Task description: Within the material below, how many lines include the word "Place"? Only the number should be given.
Start of Materials provided
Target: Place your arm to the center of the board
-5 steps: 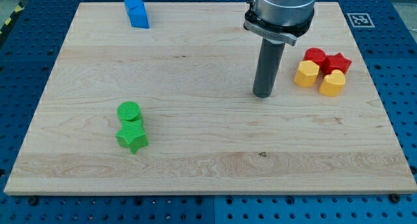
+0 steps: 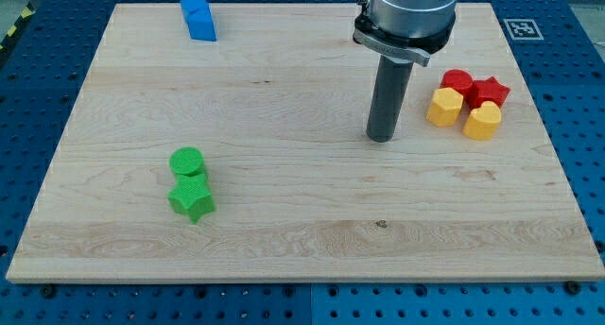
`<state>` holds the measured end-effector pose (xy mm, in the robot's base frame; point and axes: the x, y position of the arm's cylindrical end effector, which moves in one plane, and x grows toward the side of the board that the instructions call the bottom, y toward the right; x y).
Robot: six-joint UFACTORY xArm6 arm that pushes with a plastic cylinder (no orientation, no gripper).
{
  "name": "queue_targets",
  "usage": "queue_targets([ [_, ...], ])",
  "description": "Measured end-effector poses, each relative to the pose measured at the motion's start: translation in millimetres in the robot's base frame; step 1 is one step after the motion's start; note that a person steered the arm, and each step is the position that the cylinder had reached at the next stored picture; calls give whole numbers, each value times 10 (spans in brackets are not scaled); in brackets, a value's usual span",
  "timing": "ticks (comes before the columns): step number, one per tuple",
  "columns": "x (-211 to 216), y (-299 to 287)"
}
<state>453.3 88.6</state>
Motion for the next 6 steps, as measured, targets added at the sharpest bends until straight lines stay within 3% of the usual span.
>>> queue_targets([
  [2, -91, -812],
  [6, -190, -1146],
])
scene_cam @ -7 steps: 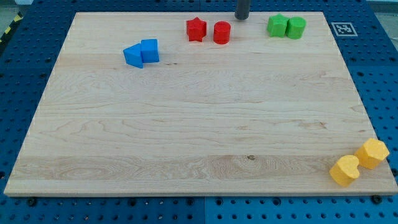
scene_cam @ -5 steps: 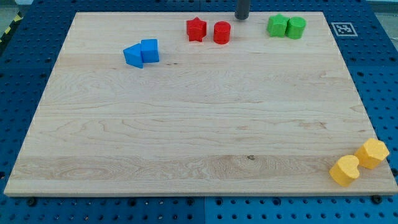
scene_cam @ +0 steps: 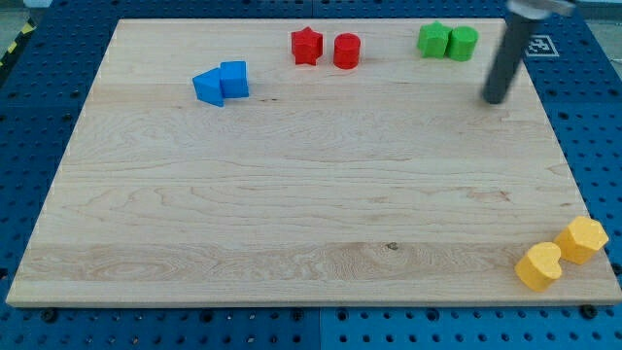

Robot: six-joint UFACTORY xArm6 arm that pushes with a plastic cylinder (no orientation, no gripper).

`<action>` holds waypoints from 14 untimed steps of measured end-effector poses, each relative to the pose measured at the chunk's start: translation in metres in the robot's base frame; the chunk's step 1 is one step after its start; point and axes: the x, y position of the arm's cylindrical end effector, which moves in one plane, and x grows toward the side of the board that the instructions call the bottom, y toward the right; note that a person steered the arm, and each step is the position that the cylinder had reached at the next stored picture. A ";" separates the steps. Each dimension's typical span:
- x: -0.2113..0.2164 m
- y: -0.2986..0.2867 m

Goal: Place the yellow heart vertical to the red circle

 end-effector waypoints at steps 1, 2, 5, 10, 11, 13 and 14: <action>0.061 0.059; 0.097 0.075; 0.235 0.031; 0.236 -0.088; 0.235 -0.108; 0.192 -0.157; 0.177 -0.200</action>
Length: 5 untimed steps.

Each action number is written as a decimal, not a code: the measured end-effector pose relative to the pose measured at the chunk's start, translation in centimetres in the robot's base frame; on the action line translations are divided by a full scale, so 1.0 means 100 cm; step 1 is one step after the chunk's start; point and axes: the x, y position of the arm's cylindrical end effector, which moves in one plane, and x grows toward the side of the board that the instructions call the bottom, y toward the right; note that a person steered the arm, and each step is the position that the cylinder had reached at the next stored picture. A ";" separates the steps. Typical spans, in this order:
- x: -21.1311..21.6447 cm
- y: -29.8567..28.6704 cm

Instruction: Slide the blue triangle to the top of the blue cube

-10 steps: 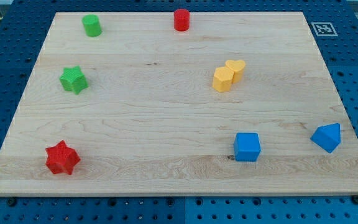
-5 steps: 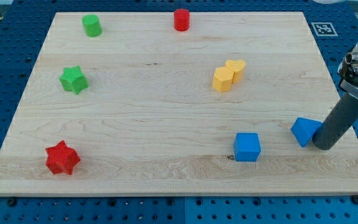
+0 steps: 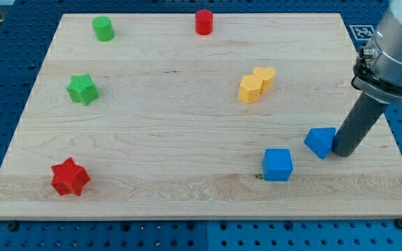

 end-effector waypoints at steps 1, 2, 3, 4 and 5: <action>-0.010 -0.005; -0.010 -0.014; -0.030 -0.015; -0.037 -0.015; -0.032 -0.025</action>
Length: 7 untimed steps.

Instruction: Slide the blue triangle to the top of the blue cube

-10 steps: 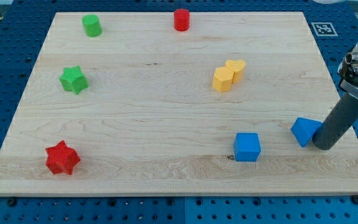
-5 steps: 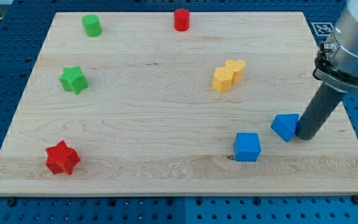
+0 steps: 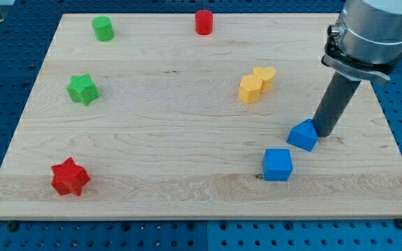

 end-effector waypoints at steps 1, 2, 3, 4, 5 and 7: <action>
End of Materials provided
Solution for this problem: 2